## [Your task]
Would you output the entries below only from the line containing "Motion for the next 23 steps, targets" through the line containing "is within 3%", exactly as they stand and with both ends included?

## [Exercise inputs]
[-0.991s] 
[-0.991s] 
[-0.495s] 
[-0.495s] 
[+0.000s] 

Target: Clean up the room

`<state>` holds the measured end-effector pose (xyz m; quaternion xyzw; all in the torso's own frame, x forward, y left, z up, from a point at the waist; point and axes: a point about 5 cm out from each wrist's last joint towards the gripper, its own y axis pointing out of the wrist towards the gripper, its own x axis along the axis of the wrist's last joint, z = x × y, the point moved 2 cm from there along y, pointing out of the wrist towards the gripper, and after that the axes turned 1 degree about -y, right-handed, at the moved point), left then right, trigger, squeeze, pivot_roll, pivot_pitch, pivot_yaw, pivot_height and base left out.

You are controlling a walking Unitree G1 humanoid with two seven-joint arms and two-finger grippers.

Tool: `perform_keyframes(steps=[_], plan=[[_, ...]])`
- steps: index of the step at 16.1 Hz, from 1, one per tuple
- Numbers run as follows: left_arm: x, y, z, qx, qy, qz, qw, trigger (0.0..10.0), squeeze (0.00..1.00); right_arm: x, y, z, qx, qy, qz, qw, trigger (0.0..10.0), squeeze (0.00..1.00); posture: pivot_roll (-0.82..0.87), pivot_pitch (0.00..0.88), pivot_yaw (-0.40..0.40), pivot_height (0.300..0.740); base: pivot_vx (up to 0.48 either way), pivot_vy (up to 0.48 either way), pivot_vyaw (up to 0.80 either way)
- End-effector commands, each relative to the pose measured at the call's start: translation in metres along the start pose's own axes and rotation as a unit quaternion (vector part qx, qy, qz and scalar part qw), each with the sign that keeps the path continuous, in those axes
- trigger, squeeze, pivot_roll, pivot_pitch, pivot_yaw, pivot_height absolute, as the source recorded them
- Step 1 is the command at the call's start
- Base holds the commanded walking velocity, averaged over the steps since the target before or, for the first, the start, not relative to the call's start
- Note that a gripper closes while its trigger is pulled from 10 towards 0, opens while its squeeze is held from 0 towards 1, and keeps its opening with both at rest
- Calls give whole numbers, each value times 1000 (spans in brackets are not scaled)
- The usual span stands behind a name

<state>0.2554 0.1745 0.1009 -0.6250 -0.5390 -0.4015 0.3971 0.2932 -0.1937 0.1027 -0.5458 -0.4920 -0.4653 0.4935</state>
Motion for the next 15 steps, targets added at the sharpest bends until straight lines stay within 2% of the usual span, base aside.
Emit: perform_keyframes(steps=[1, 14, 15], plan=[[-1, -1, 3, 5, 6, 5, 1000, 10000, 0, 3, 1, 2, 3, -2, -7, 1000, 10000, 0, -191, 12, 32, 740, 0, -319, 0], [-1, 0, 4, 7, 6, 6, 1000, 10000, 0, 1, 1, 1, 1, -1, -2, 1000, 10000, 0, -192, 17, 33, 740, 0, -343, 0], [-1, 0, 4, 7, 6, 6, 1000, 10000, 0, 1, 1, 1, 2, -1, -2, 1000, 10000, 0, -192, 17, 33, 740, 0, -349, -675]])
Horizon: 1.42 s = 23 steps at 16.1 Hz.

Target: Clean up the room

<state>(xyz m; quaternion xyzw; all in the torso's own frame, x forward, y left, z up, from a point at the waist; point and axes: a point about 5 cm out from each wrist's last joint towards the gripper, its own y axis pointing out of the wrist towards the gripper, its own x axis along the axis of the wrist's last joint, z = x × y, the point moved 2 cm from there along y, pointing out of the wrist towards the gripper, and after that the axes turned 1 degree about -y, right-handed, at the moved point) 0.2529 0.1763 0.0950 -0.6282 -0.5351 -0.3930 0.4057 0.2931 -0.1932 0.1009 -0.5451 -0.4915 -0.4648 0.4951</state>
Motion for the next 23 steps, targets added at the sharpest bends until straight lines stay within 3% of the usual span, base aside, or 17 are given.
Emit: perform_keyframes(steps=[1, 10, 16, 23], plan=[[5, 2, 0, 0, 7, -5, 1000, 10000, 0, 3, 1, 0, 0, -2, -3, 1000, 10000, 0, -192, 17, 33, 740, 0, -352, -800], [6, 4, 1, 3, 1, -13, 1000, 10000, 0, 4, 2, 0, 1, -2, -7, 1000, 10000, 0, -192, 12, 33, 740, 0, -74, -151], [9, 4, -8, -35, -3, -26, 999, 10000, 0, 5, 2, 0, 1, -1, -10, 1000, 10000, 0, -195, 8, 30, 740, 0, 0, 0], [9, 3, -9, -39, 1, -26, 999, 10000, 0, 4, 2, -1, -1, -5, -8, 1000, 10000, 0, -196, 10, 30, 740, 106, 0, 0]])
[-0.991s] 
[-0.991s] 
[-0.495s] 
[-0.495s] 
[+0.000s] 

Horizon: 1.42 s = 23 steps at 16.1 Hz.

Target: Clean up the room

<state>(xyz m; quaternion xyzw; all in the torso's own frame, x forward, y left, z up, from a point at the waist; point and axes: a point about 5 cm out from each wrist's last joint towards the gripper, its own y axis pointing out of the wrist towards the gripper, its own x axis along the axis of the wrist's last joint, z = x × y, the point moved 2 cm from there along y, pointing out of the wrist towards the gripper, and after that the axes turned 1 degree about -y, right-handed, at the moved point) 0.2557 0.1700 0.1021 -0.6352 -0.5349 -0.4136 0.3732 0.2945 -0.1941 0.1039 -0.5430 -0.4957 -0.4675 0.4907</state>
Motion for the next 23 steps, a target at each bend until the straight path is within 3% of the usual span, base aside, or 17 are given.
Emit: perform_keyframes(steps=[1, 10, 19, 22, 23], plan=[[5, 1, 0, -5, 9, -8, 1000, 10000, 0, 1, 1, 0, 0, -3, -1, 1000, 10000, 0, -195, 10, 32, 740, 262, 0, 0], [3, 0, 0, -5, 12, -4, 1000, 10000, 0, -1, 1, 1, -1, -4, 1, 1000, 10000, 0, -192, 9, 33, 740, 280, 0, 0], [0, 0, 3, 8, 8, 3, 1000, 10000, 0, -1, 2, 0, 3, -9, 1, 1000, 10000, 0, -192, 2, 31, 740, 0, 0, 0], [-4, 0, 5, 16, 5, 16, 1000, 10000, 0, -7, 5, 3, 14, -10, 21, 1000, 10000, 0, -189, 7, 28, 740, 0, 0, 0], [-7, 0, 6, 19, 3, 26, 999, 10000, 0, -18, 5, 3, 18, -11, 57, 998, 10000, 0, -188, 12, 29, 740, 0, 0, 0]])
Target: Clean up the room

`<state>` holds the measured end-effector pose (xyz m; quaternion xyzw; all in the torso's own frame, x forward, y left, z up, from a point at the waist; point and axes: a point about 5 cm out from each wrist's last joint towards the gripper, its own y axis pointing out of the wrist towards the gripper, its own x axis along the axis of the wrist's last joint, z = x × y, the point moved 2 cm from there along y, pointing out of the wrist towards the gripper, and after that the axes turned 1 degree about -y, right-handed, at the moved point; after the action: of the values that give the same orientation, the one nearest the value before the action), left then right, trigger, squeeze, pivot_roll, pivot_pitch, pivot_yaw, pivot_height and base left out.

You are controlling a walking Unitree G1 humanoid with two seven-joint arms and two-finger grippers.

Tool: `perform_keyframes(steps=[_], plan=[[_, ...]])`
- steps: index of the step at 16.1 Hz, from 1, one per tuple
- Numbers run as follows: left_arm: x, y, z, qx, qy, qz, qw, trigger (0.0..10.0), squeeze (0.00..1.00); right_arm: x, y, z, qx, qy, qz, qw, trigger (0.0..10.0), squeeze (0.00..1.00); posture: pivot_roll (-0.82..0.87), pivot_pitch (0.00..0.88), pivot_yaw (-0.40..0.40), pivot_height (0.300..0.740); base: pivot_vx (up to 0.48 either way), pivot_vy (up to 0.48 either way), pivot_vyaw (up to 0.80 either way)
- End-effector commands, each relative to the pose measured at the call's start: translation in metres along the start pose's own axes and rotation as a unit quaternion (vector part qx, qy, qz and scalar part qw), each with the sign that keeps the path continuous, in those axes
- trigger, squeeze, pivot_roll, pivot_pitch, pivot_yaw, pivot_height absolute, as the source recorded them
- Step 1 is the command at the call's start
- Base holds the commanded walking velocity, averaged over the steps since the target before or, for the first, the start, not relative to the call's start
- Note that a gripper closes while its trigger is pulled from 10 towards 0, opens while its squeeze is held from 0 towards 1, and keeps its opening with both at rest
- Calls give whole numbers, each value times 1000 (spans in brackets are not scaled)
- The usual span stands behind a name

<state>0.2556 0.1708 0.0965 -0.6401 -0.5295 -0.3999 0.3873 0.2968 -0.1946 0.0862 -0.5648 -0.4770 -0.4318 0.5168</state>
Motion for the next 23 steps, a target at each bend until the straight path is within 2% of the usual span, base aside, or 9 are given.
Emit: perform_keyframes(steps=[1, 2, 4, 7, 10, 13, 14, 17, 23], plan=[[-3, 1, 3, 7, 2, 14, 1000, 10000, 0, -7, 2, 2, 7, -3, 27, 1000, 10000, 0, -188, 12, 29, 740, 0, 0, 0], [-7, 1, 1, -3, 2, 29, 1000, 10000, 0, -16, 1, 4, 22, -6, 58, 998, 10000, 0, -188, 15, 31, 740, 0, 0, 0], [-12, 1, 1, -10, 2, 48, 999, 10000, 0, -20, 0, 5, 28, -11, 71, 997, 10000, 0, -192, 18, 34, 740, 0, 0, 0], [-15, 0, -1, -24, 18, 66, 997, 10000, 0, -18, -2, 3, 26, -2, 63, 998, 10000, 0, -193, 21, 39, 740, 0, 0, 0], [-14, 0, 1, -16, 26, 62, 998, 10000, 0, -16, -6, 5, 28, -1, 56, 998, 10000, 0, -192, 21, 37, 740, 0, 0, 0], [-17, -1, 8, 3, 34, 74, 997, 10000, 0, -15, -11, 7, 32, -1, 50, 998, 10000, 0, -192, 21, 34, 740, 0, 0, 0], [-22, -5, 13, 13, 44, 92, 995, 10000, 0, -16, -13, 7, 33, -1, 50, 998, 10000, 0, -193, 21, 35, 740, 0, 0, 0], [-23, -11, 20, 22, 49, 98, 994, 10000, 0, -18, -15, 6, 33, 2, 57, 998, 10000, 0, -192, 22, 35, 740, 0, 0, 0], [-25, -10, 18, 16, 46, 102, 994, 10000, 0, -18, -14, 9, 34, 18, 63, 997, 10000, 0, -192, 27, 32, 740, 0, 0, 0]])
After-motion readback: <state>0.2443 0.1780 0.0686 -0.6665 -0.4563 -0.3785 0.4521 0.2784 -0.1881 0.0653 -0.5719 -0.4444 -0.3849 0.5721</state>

## [Response]
Motion for the next 23 steps, targets added at the sharpest bends until straight lines stay within 3% of the usual span, base aside, or 17 are given.
Emit: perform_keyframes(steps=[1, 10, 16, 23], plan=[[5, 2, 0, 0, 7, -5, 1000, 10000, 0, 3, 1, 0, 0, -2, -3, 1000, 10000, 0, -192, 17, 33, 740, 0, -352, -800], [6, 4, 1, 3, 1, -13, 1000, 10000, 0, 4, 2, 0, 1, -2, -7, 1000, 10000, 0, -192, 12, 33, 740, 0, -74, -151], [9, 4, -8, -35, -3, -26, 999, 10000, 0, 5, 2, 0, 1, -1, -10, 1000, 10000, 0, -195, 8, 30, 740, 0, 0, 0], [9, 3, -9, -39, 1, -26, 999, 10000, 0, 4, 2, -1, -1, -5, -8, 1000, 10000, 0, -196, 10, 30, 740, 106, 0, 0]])
[-0.991s] 
[-0.991s] 
[-0.495s] 
[-0.495s] 
[+0.000s] 

Horizon: 1.42 s = 23 steps at 16.1 Hz.

Target: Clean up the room

<state>(xyz m; quaternion xyzw; all in the torso's own frame, x forward, y left, z up, from a point at the waist; point and axes: a point about 5 cm out from each wrist's last joint towards the gripper, its own y axis pointing out of the wrist towards the gripper, its own x axis along the axis of the wrist's last joint, z = x × y, the point moved 2 cm from there along y, pointing out of the wrist towards the gripper, and after that the axes turned 1 degree about -y, right-handed, at the moved point) 0.2557 0.1700 0.1021 -0.6352 -0.5349 -0.4136 0.3732 0.2945 -0.1941 0.1039 -0.5430 -0.4957 -0.4675 0.4907</state>
Motion for the next 23 steps, a target at each bend until the straight path is within 3% of the usual span, base aside, or 17 are given.

With that, the exercise is done.